|Zinn, Kelly - UNIVERSITY OF MINNESOTA|
|Liu, Junqi - UNIVERSITY OF MINNESOTA|
|Allan, Deborah - UNIVERSITY OF MINNESOTA|
Submitted to: Plant and Soil
Publication Type: Peer Reviewed Journal
Publication Acceptance Date: April 9, 2009
Publication Date: April 28, 2009
Repository URL: http://hdl.handle.net/10113/46895
Citation: Zinn, K.E., Liu, J., Allan, D.L., Vance, C.P. 2009. White Lupin (Lupinus albus) Response to Phosphorus Stress: Evidence for Complex Regulation of LaSAP1. Plant and Soil Journal. Available: http://www.springerlink.com/content/d323708676454538/. Interpretive Summary: The element phosphorus (P) is required for crop growth and development. In developed countries, P fertilizer is used extensively and is a primary contributor to water pollution. By comparison, in developing countries P fertilizer is frequently not available due to cost and lack of transport vehicles. Improving crop use and acquisition of soil P would help decrease fertilizer use in the U.S. and improve farmers' profit margins. The objective of this study was to identify genetic elements which control the expression of crop genes involved in acquiring and using P. We isolated, characterized, and defined a region of DNA that is crucial to controlling the expression of a gene from lupin that is important in adapting to P-deficiency stress. We showed that a piece of DNA less than 100 nucleotides long was required for expression of the gene during P-stress. Identification of this 100 nucleotide region will be useful in mapping genes involved in crop P-stress. The results will also be useful in developing plants with improved P-use efficiency.
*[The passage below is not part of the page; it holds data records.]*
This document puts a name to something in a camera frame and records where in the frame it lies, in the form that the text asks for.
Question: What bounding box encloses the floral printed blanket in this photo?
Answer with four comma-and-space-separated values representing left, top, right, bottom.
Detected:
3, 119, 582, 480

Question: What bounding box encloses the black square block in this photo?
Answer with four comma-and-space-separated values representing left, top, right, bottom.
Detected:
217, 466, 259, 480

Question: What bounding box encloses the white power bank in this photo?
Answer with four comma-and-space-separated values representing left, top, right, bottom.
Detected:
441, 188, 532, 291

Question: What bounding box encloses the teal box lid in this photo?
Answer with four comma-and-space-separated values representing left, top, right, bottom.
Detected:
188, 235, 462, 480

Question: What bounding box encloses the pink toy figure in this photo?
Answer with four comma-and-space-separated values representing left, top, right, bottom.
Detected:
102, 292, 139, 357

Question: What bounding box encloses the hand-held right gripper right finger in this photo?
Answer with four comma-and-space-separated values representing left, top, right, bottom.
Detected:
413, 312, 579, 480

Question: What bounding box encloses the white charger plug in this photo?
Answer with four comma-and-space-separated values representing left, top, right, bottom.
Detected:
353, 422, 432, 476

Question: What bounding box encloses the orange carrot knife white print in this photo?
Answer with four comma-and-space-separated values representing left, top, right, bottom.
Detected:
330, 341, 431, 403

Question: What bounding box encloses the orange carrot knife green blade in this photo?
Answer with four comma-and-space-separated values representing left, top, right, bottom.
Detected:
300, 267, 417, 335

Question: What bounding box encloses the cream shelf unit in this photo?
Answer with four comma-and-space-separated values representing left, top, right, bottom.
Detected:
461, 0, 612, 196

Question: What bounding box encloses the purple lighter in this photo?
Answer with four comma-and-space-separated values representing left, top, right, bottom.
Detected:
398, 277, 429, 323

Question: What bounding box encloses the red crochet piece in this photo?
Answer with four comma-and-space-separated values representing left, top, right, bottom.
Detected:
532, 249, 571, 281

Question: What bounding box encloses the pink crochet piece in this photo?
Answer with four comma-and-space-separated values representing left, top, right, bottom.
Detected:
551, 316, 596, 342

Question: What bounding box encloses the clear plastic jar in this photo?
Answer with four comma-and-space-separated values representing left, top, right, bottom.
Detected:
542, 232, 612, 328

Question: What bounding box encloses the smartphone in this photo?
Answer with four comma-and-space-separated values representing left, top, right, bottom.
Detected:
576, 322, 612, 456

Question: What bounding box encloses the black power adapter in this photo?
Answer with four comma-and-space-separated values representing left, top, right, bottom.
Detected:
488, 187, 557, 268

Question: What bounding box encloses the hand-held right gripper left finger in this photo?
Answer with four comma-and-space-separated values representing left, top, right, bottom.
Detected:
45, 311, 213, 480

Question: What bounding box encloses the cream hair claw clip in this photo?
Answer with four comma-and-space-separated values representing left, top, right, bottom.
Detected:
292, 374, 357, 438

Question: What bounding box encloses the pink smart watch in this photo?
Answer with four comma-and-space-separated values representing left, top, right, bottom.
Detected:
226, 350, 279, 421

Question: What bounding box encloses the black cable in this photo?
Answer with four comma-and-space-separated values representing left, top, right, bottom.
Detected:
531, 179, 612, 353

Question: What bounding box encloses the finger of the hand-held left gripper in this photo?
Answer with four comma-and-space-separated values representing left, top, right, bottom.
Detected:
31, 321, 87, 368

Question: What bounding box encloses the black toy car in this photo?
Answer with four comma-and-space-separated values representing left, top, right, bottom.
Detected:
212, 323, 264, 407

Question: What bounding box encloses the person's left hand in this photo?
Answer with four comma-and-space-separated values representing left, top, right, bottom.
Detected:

Technical Abstract: White lupin (Lupinus albus) has a unique adaptation to phosphorus deficiency stress, such that a set of tightly coordinated physiological and morphological responses gives rise to the formation of cluster, or proteoid roots, structures that allow the plant to live in extremely infertile soils. The cascade of events that signals P-deficiency induced gene expression in proteoid roots remains unknown. Through promoter::GUS analysis we showed that expression of acid phosphatase (LaSAP1) in P-deficient proteoid roots depends on DNA located from -465 to -345 bp 5' of the ATG start codon and that the P1BS (PHR1 Binding Site) element, located at -160 bp, also contributes regulatory control. Electrophoretic mobility shift assays showed that DNA located within the -414 to -250 bp region of the LaSAP1 promoter was bound by nuclear proteins isolated from P-sufficient normal roots but not by nuclear proteins isolated from P-deficient proteoid roots, suggesting negative regulation. A LaSAP1 promoter motif characterized through EMSA oligonucleotide competition experiments was used as "bait" in a yeast one-hybrid (Y1H) experiment and 31 putative DNA binding proteins were isolated.